Troop Zero

Director: Bert & Bertie
Screenplay: Lucy Alibar (based on her play)
Stars: Mckenna Grace (Christmas Flint), Viola Davis (Miss Rayleen), Jim Gaffigan (Ramsey Flint), Allison Janney (Miss Massey), Charlie Shotwell (Joseph), Milan Ray (Hell-No Price), Johanna Colón (Smash), Bella Higginbotham (Anne-Claire), Mike Epps (Dwayne Champaign), Ashley Brooke (Piper Keller), Ash Thapliyal (Persad)
MPAA Rating: PG
Year of Release: 2020
Country: U.S.
Troop Zero
Troop Zero

The late 1970s and ’80s were the heyday of Hollywood adolescent misfit movies, which partially explains why Troop Zero, which is clearly descended (although gender inverted) from the cinematic DNA of The Bad News Bears (1976), Explorers (1985), The Goonies (1985), and Stand by Me (1986), is set in the middle of the Carter years. The temporal setting is also necessary for a crucial plot point, which hinges on the launch of the two Voyager spacecraft in 1977, which were equipped with gold-plated records containing photos from Earth and spoken greetings from people all around the world—just in case, you know, something out there finds them.
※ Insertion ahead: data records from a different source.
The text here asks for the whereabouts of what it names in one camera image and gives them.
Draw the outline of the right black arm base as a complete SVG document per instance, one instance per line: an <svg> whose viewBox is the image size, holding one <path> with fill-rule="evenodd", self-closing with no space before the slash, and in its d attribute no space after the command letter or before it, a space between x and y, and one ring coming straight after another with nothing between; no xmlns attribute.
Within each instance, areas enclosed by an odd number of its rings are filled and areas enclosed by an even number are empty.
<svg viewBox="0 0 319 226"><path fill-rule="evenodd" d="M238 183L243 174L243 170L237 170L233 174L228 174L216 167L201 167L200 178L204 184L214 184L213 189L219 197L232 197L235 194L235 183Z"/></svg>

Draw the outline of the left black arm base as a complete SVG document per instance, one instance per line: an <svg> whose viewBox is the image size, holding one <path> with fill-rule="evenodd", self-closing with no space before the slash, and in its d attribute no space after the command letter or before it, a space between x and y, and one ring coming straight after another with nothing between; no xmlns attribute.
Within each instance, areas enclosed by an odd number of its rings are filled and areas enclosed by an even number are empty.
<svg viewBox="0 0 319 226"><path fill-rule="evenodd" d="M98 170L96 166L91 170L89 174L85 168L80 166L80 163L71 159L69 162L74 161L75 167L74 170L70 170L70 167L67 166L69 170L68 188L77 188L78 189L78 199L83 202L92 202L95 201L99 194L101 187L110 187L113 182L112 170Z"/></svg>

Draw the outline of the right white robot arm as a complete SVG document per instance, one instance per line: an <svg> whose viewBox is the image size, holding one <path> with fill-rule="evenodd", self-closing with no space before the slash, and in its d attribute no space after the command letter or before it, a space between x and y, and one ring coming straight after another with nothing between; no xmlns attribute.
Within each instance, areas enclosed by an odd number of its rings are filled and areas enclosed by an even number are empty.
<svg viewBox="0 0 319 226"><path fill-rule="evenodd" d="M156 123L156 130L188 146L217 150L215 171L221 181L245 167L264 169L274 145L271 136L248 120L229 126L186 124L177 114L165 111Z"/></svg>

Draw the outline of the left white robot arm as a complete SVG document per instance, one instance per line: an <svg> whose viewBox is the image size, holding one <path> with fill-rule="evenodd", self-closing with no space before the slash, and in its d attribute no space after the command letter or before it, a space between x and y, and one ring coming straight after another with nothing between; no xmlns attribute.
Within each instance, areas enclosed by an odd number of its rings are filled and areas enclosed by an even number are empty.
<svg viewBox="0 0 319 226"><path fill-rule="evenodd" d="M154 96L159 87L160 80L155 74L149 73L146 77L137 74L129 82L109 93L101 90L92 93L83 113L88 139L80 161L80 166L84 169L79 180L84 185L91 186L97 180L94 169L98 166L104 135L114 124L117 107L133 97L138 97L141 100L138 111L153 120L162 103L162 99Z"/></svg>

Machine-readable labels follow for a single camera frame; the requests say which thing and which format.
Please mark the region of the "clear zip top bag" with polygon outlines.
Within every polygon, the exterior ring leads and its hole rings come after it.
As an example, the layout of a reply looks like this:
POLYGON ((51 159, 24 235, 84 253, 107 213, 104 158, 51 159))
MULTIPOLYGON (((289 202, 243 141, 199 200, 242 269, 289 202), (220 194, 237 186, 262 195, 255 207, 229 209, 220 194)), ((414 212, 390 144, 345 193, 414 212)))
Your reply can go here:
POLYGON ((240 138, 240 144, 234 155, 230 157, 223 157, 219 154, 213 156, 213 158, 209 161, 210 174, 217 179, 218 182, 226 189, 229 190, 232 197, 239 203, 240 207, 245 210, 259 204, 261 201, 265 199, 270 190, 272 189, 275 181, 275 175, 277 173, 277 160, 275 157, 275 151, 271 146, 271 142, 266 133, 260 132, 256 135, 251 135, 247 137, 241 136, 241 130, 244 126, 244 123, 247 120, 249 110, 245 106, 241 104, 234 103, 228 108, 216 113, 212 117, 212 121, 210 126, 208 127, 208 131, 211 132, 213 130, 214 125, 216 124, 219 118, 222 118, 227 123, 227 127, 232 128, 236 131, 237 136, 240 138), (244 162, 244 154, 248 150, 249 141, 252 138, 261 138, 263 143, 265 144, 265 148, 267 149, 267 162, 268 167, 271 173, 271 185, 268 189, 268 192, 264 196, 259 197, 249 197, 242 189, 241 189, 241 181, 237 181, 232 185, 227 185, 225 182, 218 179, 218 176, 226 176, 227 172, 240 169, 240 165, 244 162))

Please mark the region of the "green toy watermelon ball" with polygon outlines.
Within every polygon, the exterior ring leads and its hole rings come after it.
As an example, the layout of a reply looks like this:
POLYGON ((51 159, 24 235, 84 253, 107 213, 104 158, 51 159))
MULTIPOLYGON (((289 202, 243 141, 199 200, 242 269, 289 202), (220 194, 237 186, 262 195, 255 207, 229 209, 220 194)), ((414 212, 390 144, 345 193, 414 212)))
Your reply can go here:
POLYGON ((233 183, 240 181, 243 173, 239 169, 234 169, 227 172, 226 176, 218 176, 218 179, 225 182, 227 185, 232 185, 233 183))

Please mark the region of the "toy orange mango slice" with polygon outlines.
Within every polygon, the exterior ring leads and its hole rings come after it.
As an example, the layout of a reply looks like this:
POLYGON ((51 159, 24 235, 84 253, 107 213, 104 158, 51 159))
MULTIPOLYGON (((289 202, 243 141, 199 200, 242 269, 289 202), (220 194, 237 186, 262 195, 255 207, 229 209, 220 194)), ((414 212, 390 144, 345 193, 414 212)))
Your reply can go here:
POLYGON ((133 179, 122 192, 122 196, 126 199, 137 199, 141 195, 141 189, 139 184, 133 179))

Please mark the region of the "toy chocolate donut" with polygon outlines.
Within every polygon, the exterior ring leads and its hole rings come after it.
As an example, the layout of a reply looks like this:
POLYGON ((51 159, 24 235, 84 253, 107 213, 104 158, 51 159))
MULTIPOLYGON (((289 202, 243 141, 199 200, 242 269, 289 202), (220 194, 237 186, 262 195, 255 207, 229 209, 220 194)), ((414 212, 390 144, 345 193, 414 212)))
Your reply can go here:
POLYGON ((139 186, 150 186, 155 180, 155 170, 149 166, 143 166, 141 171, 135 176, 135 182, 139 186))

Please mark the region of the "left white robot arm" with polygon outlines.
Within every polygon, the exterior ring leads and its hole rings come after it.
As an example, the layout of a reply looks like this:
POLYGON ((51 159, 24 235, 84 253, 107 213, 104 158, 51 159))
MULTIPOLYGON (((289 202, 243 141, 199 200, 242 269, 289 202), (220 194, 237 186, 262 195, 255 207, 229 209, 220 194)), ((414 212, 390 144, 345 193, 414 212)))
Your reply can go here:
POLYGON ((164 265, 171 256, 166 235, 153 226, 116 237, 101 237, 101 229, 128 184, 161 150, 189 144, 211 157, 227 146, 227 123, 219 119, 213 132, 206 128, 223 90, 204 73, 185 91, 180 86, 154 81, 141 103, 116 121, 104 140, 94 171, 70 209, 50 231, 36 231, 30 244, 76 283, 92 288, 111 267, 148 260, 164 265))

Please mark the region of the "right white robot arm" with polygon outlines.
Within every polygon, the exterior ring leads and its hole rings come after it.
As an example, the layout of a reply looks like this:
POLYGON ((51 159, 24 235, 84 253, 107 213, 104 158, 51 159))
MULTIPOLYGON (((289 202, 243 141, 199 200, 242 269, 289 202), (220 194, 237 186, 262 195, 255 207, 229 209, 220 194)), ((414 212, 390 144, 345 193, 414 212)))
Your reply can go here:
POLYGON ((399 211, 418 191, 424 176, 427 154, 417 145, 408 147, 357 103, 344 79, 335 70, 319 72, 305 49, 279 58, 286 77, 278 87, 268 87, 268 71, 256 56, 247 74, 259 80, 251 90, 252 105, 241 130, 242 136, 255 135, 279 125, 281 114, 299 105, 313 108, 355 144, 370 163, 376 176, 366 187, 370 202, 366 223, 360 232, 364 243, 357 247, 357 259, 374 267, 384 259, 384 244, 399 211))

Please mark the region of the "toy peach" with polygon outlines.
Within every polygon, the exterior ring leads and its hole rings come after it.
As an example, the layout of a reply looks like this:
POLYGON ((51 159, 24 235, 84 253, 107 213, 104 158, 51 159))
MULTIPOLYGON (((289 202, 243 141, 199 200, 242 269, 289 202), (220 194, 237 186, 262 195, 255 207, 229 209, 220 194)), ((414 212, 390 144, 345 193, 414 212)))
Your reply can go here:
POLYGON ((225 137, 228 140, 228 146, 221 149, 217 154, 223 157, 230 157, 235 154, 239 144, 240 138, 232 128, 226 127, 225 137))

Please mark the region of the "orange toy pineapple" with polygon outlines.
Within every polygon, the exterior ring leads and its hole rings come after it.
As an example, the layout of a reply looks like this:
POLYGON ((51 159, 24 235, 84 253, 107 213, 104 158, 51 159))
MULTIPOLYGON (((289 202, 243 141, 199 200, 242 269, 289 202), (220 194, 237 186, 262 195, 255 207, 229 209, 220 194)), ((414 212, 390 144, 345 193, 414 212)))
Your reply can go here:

The protagonist of Troop Zero, a precocious middle schooler named Christmas Flint (Mckenna Grace)from a tiny backwater burg in deep Louisiana, is obsessed with out there, especially because she believes her deceased mother is one of the stars looking down on her. Thus, when she learns that there is an opportunity to be part of that Golden Record recording, she jumps at the chance. The only problem is that, to get on the record, you have to win the local Birdie Scout talent competition, and to be in the competition, you have to be a Birdie Scout, and she is not. When she tries to join the local troop, she is immediately shunned by the snobbish members and their condescending, persnickety troop mother, Miss Massey (Allison Janney), who also happens to be the school principal.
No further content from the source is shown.